**Task instructions:**
How many lines within the records include the word "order"? Only that number should be given.

**Records shown:**
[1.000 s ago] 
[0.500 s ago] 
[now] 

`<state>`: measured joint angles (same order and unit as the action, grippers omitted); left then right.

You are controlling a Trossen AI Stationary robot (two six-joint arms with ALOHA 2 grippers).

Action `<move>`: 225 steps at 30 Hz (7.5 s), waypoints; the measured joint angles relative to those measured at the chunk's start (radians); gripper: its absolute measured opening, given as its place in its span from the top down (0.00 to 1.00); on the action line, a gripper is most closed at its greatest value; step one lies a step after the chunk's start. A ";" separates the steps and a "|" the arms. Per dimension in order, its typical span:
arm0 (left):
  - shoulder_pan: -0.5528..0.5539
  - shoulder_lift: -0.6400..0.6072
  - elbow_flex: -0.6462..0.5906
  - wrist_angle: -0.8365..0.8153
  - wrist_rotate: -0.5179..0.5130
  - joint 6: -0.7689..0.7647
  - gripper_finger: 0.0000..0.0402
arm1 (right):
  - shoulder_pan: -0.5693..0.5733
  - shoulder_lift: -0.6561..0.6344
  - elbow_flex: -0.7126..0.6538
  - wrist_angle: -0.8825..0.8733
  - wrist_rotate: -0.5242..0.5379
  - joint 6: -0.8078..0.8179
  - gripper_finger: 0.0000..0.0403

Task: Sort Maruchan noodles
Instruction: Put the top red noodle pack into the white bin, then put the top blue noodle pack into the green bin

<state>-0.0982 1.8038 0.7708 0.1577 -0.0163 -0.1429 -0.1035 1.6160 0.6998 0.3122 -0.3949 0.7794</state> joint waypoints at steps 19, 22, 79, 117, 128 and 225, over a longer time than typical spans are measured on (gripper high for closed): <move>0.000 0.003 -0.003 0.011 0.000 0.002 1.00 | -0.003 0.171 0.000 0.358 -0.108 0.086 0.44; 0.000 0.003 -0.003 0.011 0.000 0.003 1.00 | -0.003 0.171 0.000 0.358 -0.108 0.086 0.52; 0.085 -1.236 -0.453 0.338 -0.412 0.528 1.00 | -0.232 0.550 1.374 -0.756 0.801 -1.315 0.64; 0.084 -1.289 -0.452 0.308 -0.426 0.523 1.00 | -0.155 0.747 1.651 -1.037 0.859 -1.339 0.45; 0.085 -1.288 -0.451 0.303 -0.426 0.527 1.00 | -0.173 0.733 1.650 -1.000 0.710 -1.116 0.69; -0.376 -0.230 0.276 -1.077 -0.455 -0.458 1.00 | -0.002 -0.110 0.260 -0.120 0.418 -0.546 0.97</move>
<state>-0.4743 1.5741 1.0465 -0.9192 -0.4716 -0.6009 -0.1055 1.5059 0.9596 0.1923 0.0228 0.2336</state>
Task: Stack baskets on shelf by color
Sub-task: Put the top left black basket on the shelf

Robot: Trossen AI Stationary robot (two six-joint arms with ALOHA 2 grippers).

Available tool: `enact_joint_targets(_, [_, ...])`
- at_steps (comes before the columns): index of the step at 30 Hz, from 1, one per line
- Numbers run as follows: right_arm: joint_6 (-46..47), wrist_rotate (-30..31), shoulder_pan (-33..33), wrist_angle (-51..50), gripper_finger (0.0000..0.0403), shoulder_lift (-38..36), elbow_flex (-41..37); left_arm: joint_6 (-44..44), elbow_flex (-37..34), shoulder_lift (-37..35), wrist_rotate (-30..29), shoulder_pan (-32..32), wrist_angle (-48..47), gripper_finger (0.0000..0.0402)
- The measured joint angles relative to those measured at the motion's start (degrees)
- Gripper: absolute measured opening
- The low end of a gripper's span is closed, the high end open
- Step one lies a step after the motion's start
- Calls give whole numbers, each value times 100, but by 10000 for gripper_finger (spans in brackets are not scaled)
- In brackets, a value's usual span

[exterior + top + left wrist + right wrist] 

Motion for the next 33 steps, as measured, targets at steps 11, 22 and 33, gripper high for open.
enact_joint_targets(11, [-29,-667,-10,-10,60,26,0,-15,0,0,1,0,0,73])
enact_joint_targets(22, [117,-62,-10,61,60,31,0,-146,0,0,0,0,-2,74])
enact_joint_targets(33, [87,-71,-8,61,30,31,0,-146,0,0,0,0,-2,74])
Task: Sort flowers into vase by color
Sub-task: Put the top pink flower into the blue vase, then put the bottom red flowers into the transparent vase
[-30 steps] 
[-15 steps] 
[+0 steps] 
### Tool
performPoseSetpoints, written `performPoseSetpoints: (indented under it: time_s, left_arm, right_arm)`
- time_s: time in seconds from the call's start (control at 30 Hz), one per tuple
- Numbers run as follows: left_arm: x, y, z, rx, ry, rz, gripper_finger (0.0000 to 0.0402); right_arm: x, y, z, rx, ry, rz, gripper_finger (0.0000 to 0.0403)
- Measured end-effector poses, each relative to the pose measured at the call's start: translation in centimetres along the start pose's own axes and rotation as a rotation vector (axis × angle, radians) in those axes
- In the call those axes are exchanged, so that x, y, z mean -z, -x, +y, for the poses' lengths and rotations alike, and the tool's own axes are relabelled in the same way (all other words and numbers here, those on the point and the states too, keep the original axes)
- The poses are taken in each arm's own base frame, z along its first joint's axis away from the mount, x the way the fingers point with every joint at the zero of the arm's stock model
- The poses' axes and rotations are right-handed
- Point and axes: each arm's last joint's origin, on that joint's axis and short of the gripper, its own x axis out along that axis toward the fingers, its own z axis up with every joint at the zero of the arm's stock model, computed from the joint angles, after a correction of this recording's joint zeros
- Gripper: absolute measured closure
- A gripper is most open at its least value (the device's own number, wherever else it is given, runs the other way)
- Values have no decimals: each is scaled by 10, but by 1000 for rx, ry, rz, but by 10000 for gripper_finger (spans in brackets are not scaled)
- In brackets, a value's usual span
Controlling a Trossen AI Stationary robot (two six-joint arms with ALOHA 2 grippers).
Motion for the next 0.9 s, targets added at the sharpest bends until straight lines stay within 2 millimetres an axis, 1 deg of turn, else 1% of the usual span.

**Solution for this problem:**
2